PROBLEM DETAILS ->
Copy every line of the records below that holds the word "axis".

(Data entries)
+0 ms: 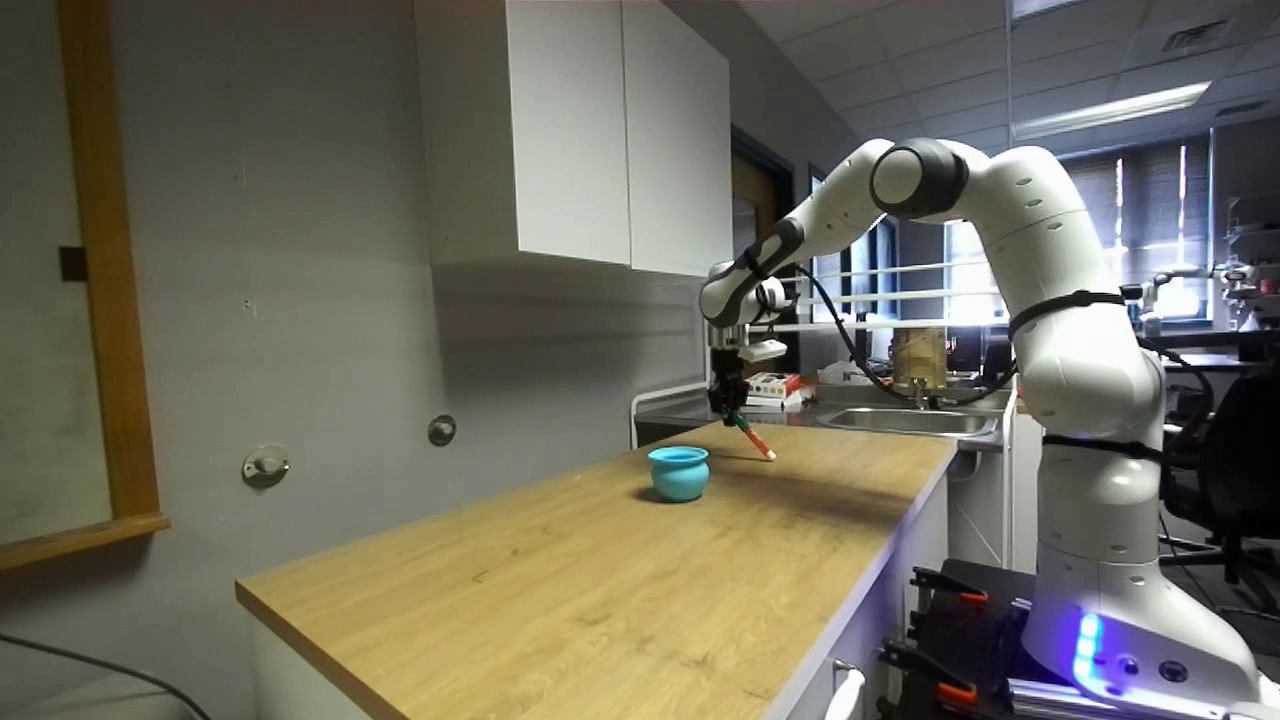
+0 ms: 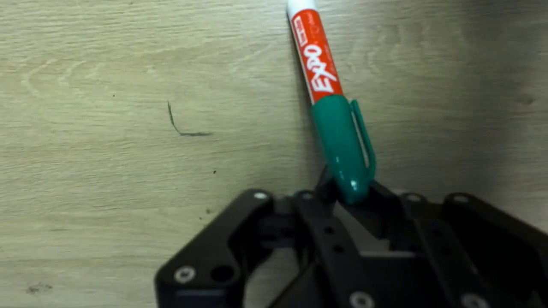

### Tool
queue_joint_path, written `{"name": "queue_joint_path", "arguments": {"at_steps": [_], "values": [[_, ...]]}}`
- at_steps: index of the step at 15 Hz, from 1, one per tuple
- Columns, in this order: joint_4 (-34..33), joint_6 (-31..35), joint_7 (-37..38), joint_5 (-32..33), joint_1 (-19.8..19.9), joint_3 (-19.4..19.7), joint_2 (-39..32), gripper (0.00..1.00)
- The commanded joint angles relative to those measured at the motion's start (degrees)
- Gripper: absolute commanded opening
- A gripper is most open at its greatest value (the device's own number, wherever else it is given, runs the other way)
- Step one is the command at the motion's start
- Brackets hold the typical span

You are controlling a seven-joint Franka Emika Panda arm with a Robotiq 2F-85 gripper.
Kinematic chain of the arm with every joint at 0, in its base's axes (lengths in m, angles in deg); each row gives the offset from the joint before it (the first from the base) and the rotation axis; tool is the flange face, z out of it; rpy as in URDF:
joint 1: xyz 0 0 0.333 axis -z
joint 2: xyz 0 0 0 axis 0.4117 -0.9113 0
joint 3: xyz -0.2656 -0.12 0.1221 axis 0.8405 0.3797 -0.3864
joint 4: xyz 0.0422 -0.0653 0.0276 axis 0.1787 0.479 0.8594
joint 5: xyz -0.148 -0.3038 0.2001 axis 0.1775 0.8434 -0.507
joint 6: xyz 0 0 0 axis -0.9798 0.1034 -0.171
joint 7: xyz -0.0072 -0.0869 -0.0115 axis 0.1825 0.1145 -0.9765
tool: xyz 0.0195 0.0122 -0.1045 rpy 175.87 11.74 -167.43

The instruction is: Put the marker in the blue bowl

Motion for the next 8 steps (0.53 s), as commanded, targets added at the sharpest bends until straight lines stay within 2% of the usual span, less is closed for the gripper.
{"name": "queue_joint_path", "arguments": {"at_steps": [1, 8], "values": [[0.24, -1.25, 3.66, 0.94, -0.89, 0.29, 0.90, 0.43], [3.26, -6.55, 2.24, -2.02, 0.49, 0.19, 1.96, 0.94]]}}
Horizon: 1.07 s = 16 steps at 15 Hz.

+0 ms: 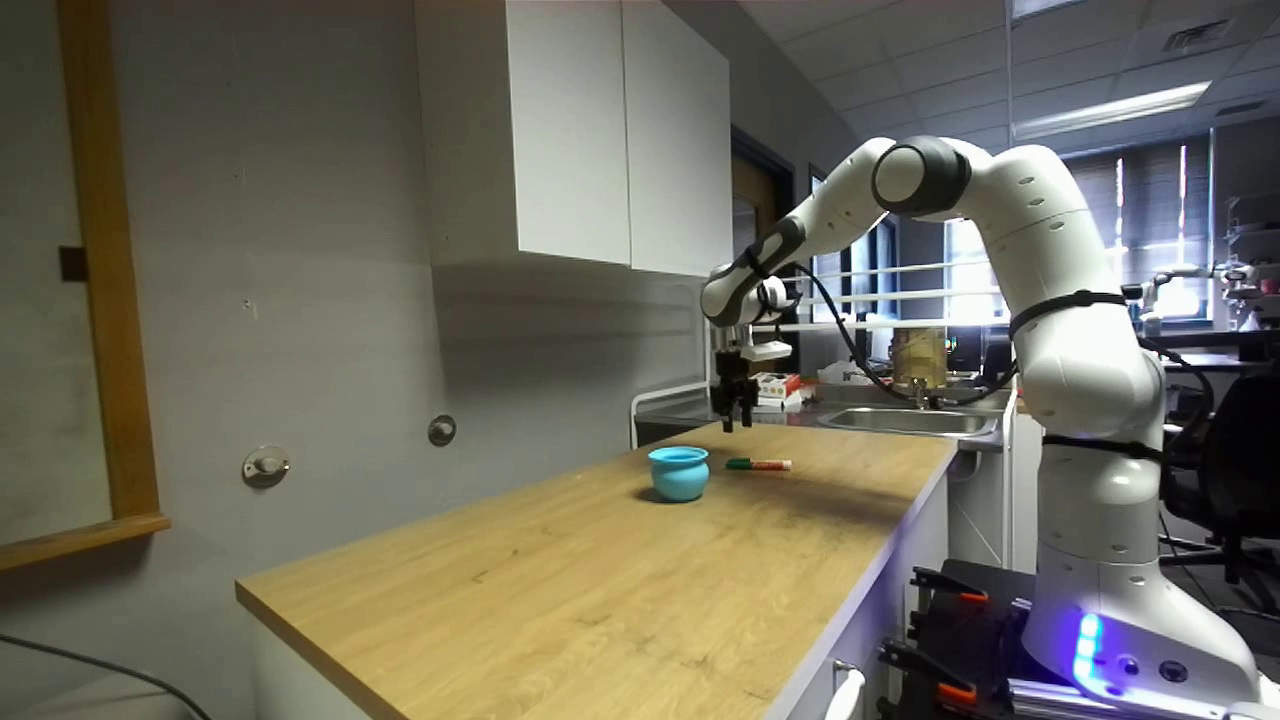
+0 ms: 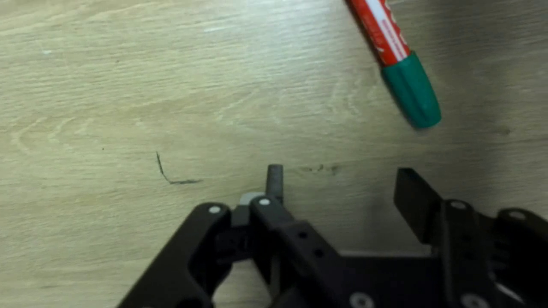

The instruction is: Put the marker in the blue bowl

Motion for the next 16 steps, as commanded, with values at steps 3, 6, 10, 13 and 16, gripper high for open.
{"name": "queue_joint_path", "arguments": {"at_steps": [3, 6, 10, 13, 16], "values": [[6.69, -2.52, -0.75, -1.98, 0.47, -0.20, 3.92, 1.00], [12.08, -4.11, -1.06, -2.36, -0.50, -0.71, 8.06, 1.00], [19.06, -4.98, -1.02, -1.38, -2.72, -1.41, 14.55, 1.00], [23.23, -1.92, -2.12, 2.55, -4.57, -1.86, 17.64, 1.00], [24.11, 0.05, -3.53, 8.28, -5.52, -1.99, 17.34, 1.00]]}}
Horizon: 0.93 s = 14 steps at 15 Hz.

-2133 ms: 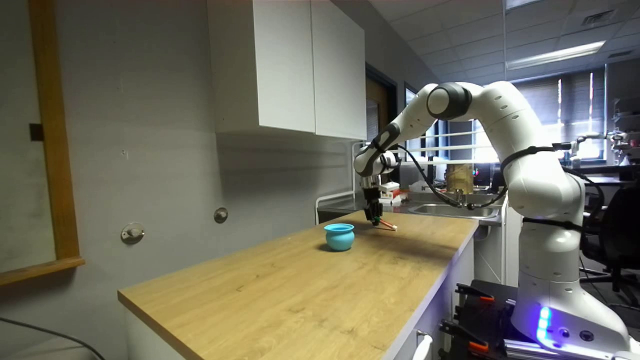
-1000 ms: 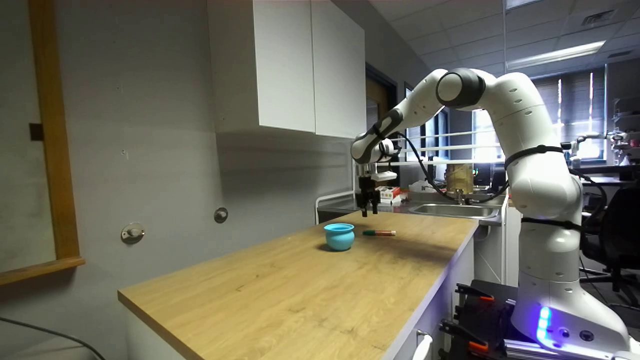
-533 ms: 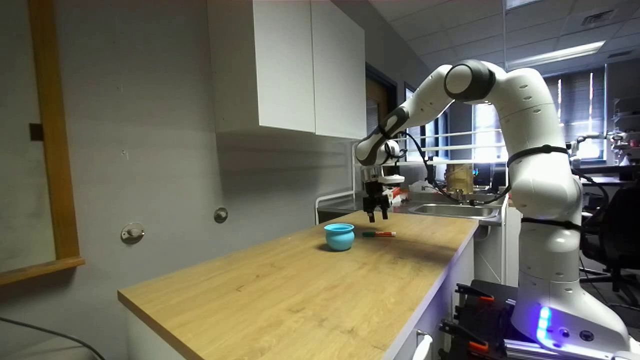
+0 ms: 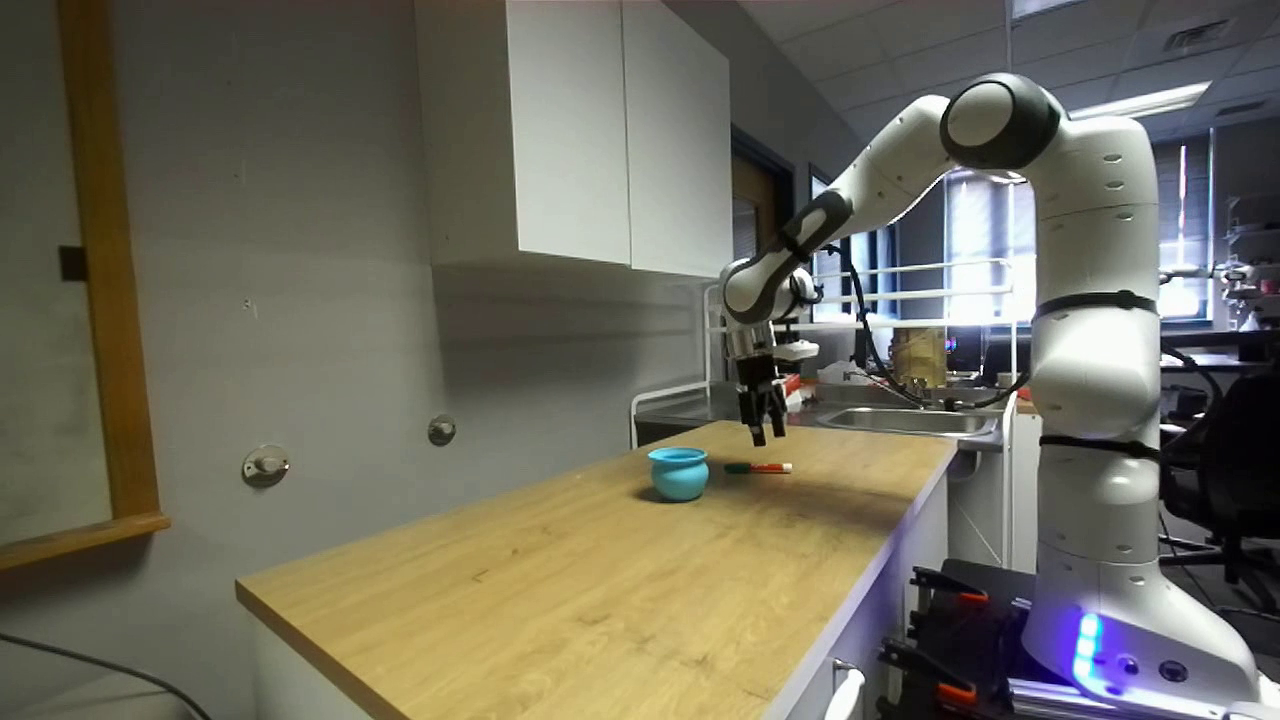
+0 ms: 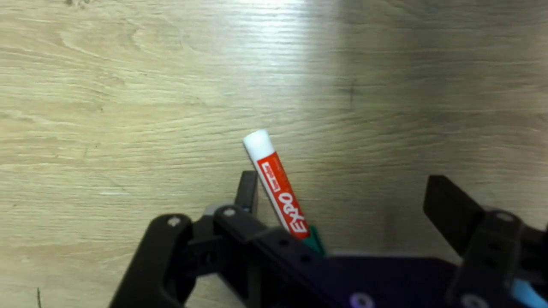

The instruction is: Put the marker in the blue bowl

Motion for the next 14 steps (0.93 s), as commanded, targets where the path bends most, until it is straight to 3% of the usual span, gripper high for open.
{"name": "queue_joint_path", "arguments": {"at_steps": [1, 5, 14], "values": [[2.29, 2.98, -2.93, 5.83, -0.75, -0.10, 0.28, 1.00], [2.23, 5.20, -6.81, 8.43, -1.02, -0.16, -1.74, 1.00], [0.65, 10.10, -15.51, 6.04, 0.14, -0.09, -7.67, 1.00]]}}
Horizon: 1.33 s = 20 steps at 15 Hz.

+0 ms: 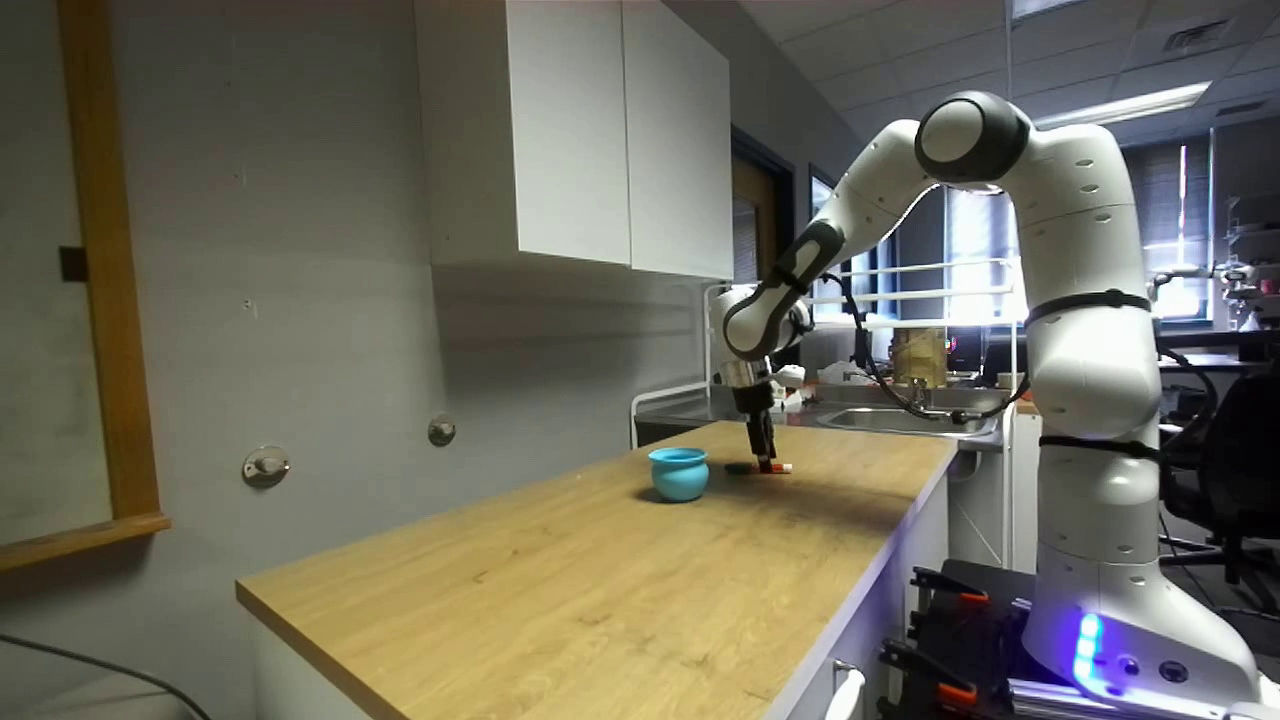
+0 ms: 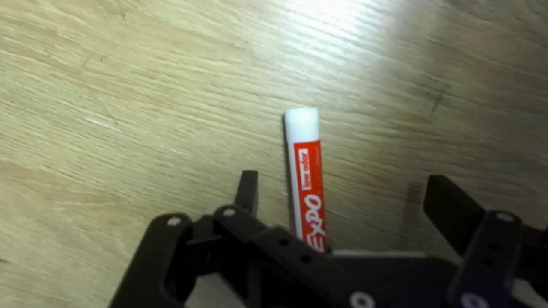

OUTPUT OF THE EXERCISE ->
Kinematic chain of the arm with every joint at 0, in its base's axes (lengths in m, angles in deg); each row gives the offset from the joint before it (the first from the base) and the rotation axis; tool is the flange face, z out of it; rpy as in URDF:
joint 1: xyz 0 0 0.333 axis -z
joint 2: xyz 0 0 0 axis 0.4117 -0.9113 0
joint 3: xyz -0.2656 -0.12 0.1221 axis 0.8405 0.3797 -0.3864
joint 4: xyz 0.0422 -0.0653 0.0276 axis 0.1787 0.479 0.8594
joint 5: xyz -0.148 -0.3038 0.2001 axis 0.1775 0.8434 -0.507
joint 6: xyz 0 0 0 axis -0.9798 0.1034 -0.171
joint 7: xyz -0.0072 -0.0869 -0.0115 axis 0.1825 0.1145 -0.9765

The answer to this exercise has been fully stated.